ASSIGNED TASK >>
Copy, word for word, each line of the data below from the first through the line containing "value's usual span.", and stop there.

THE DATA >>
· · ·

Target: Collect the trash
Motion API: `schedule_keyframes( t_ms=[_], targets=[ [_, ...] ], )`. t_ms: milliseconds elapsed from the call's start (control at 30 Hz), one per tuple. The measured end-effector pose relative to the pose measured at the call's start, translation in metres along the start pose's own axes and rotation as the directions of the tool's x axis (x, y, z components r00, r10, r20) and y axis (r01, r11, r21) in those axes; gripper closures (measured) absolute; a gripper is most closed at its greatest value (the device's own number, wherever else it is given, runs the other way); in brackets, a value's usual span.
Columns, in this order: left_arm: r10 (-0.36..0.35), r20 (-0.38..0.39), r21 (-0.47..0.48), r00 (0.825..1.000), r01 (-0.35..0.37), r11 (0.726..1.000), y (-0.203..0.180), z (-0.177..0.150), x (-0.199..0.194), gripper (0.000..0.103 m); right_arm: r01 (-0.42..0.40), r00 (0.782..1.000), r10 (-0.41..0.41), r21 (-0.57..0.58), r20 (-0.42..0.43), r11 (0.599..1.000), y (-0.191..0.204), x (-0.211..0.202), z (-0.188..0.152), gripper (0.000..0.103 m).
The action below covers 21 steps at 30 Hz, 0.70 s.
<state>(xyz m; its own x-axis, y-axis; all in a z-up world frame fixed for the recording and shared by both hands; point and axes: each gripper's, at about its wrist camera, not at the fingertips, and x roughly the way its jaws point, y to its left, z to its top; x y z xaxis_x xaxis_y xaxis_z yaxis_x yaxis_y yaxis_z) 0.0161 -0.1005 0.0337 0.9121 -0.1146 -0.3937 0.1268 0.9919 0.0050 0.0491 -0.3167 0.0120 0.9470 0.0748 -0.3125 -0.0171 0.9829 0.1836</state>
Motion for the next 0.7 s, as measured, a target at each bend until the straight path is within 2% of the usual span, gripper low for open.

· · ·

RESULT OF THIS EXERCISE >>
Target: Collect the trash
Motion API: `schedule_keyframes( t_ms=[_], targets=[ [_, ...] ], )`. t_ms: milliseconds elapsed from the call's start (control at 30 Hz), one per tuple. The measured end-effector pose relative to the pose measured at the call's start, translation in metres along the start pose's own axes and rotation as the directions of the tool's x axis (x, y, z components r00, r10, r20) and y axis (r01, r11, r21) in those axes; gripper closures (measured) absolute; a gripper is most closed at its greatest value (the device's own number, wherever else it is given, runs the other way); in brackets, a value's usual span.

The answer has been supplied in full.